Yes, we got the four-fifteen and Muriel picked out the shady side of the almost empty coach and tucked her feet under her and smoothed the lavender-stripes of her dress. And she smiled.
“Nice New Rochelle,” she said soothingly, as the train purred out of the station. “It doesn’t seem possible that I’ve been going to the Thanhouser studio for a whole year! I wonder where I’d be now if I had taken the stage offer I had a year ago, instead of staying in pictures and shifting to New Rochelle?” There was a little pause to extend her commutation book to the conductor and she smiled a “Thank-you” to him and resumed:
“I’m eighteen and I started when I was fifteen.
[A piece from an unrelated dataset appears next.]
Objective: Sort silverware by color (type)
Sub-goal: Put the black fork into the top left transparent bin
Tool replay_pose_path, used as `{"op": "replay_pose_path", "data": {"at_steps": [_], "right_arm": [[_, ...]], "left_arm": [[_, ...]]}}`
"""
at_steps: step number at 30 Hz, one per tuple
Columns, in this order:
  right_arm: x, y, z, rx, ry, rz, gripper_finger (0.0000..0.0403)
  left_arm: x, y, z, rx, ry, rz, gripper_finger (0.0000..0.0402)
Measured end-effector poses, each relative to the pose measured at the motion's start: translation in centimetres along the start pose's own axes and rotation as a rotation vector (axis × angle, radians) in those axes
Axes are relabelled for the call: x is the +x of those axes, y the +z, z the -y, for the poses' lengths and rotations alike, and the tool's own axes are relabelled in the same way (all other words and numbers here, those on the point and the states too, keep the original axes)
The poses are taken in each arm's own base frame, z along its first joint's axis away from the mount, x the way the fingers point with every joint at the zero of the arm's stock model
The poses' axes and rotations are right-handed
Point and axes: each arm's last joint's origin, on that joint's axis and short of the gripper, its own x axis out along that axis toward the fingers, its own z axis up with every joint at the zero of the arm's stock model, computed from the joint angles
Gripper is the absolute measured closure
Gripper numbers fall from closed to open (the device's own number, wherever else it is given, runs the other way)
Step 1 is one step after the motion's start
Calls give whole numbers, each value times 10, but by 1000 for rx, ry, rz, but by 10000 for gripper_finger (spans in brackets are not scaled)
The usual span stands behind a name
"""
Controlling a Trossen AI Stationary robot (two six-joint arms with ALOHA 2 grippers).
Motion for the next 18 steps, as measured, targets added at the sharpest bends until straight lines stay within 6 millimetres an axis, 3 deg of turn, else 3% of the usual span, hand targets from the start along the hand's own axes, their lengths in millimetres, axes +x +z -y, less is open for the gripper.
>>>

Just playing extra, though, at the Biograph studio. I was going to high-school then. A little later, I played in a Pathé picture, in several Reliance stories and then joined the Eclair stock company at Fort Lee. Then I came to the Thanhouser studio — and for the last several months have played all their Princess brand leads. Mr. Hite [Charles J. Hite] is the grandest man to work for; everybody at the studio likes him so well! And the directors and everybody else there are so nice. that it is a pleasure to be with them.”
And it was a decided pleasure to watch Muriel as she talked. Every expression finds its outlet so surely in her wide blue eyes and she has a little trick of making a question, that is yet not supposed to be a question, out of her statements every minute or two, until you begin to listen for it.
For instance, she said, “It is a positive pleasure to be with them — See?” “And you are under no obligation whatsoever to say either “Yes” or “No.” Watch for it, if ever you talk with Muriel. The first time though, you are apt to be so interested in thinking to yourself, “Isn’t she pretty?” that you won’t notice. But the second time, you will, surely.
“Here’s my station — One hundred and twenty-fifth street. I just have to ride fifteen more minutes on the ‘L’ and then I’m home — See?”
She waved a good-bye from the platform and I entertained myself with my first thought, “Isn’t she pretty!”
—
Tom Santschi Honored
During a quiet little dinner last week at Los Angeles, William N. Selig [William Nicholas Selig] was host and Thomas Santschi, the actor, was the guest. It was a modest little affair, but had memories to make it notable. Just before the black coffee was brought in, Mr. Selig carelessly handed Director Santschi a broad, black ribbon which was fobbed with the world-known Selig “Diamond S” brand, the gold outline of which held in its dazzling embrace, forty-two diamonds. This elegant souvenir signaled the completion of Thomas Santschi’s fifth year with the Selig Polyscope Company, and a similar line of tokens will be presented to other faithfuls at the end of like periods with this great picture corporation. The gentler sex will receive brooches of similar design.